Output the data in full. Keep every entry exactly as written.

(Items from a dataset)
+ + + + +
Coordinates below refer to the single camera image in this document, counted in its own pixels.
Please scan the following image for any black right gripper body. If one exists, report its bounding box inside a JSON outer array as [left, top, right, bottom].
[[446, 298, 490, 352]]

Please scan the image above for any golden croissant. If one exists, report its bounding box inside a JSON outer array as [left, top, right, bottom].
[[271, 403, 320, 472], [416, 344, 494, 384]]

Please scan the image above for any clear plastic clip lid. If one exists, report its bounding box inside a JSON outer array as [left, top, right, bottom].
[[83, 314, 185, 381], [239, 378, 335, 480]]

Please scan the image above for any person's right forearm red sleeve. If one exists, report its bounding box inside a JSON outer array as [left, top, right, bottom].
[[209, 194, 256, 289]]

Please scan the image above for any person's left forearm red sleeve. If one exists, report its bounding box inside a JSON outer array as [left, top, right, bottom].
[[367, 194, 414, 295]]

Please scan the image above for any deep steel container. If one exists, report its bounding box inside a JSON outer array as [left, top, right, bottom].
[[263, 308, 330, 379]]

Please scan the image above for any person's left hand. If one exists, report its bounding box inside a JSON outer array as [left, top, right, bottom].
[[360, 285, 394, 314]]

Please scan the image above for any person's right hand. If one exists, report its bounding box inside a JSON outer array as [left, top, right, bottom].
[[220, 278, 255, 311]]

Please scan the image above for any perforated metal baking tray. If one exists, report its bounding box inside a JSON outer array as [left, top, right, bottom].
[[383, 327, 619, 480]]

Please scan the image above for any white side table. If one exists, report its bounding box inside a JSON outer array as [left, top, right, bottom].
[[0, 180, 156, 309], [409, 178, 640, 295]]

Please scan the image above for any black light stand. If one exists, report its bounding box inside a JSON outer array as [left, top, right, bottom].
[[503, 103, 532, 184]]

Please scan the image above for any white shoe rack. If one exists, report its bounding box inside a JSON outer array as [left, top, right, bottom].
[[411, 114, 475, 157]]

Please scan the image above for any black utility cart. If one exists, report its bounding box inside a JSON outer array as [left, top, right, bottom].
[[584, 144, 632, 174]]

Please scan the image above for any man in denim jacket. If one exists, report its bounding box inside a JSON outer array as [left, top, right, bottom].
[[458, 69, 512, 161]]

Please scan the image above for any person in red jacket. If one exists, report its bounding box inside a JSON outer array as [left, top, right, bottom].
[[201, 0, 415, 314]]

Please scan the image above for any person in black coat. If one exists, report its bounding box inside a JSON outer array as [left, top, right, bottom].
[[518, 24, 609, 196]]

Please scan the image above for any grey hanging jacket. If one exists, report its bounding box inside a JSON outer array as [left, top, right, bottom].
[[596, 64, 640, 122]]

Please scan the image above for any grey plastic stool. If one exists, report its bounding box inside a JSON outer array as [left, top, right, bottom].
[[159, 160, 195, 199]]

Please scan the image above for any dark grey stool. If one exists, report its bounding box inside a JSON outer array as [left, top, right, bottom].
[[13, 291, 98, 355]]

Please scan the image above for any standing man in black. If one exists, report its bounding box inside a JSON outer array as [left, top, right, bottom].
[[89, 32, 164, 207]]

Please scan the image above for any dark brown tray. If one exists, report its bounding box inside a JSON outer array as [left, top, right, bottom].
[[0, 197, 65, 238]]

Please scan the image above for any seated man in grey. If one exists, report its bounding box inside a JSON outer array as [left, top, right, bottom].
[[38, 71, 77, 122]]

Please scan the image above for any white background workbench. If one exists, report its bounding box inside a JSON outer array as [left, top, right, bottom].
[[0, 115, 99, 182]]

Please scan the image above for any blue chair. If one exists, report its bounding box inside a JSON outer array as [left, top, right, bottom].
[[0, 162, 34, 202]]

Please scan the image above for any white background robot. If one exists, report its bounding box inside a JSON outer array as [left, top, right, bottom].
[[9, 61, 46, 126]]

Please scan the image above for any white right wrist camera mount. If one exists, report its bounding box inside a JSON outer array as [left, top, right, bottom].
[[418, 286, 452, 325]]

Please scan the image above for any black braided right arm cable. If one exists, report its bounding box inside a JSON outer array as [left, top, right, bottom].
+ + + + +
• Solution:
Coordinates below refer to the single camera image in this document, counted in its own pixels.
Please scan the following image for any black right gripper body. If one exists, report its bounding box inside a JSON outer array as [left, top, right, bottom].
[[446, 298, 490, 352]]

Please scan the image above for any golden croissant. If one exists, report its bounding box inside a JSON outer array as [left, top, right, bottom].
[[271, 403, 320, 472], [416, 344, 494, 384]]

Please scan the image above for any clear plastic clip lid. If one exists, report its bounding box inside a JSON outer array as [left, top, right, bottom].
[[83, 314, 185, 381], [239, 378, 335, 480]]

Please scan the image above for any person's right forearm red sleeve. If one exists, report its bounding box inside a JSON outer array as [left, top, right, bottom].
[[209, 194, 256, 289]]

Please scan the image above for any person's left forearm red sleeve. If one exists, report its bounding box inside a JSON outer array as [left, top, right, bottom].
[[367, 194, 414, 295]]

Please scan the image above for any deep steel container. If one exists, report its bounding box inside a JSON outer array as [left, top, right, bottom].
[[263, 308, 330, 379]]

Please scan the image above for any person's left hand. If one exists, report its bounding box inside a JSON outer array as [left, top, right, bottom].
[[360, 285, 394, 314]]

Please scan the image above for any person's right hand. If one exists, report its bounding box inside a JSON outer array as [left, top, right, bottom].
[[220, 278, 255, 311]]

Please scan the image above for any perforated metal baking tray. If one exists, report its bounding box inside a JSON outer array as [left, top, right, bottom].
[[383, 327, 619, 480]]

Please scan the image above for any white side table. If one exists, report its bounding box inside a JSON outer array as [left, top, right, bottom].
[[0, 180, 156, 309], [409, 178, 640, 295]]

Please scan the image above for any black light stand. If one exists, report its bounding box inside a JSON outer array as [left, top, right, bottom].
[[503, 103, 532, 184]]

Please scan the image above for any white shoe rack. If one exists, report its bounding box inside a JSON outer array as [left, top, right, bottom].
[[411, 114, 475, 157]]

Please scan the image above for any black utility cart. If one exists, report its bounding box inside a JSON outer array as [left, top, right, bottom].
[[584, 144, 632, 174]]

Please scan the image above for any man in denim jacket. If one exists, report its bounding box inside a JSON outer array as [left, top, right, bottom].
[[458, 69, 512, 161]]

Please scan the image above for any person in red jacket. If one exists, report its bounding box inside a JSON outer array as [left, top, right, bottom].
[[201, 0, 415, 314]]

Please scan the image above for any person in black coat. If one exists, report its bounding box inside a JSON outer array as [left, top, right, bottom].
[[518, 24, 609, 196]]

Please scan the image above for any grey hanging jacket. If one exists, report its bounding box inside a JSON outer array as [left, top, right, bottom].
[[596, 64, 640, 122]]

Please scan the image above for any grey plastic stool. If one exists, report its bounding box inside a JSON outer array as [left, top, right, bottom].
[[159, 160, 195, 199]]

Please scan the image above for any dark grey stool. If one exists, report its bounding box inside a JSON outer array as [left, top, right, bottom].
[[13, 291, 98, 355]]

Please scan the image above for any standing man in black. If one exists, report its bounding box inside a JSON outer array as [left, top, right, bottom].
[[89, 32, 164, 207]]

Please scan the image above for any dark brown tray. If one exists, report its bounding box inside a JSON outer array as [left, top, right, bottom].
[[0, 197, 65, 238]]

Please scan the image above for any seated man in grey. If one exists, report its bounding box inside a JSON outer array as [left, top, right, bottom].
[[38, 71, 77, 122]]

Please scan the image above for any white background workbench. If one exists, report its bounding box inside a JSON outer array as [left, top, right, bottom].
[[0, 115, 99, 182]]

Please scan the image above for any blue chair. If one exists, report its bounding box inside a JSON outer array as [left, top, right, bottom].
[[0, 162, 34, 202]]

Please scan the image above for any white background robot. If one exists, report its bounding box inside a JSON outer array as [left, top, right, bottom].
[[9, 61, 46, 126]]

Please scan the image above for any white right wrist camera mount. If one exists, report its bounding box inside a JSON outer array as [left, top, right, bottom].
[[418, 286, 452, 325]]

Please scan the image above for any black braided right arm cable. If one exists, report its bounding box inside a JSON outer array as [left, top, right, bottom].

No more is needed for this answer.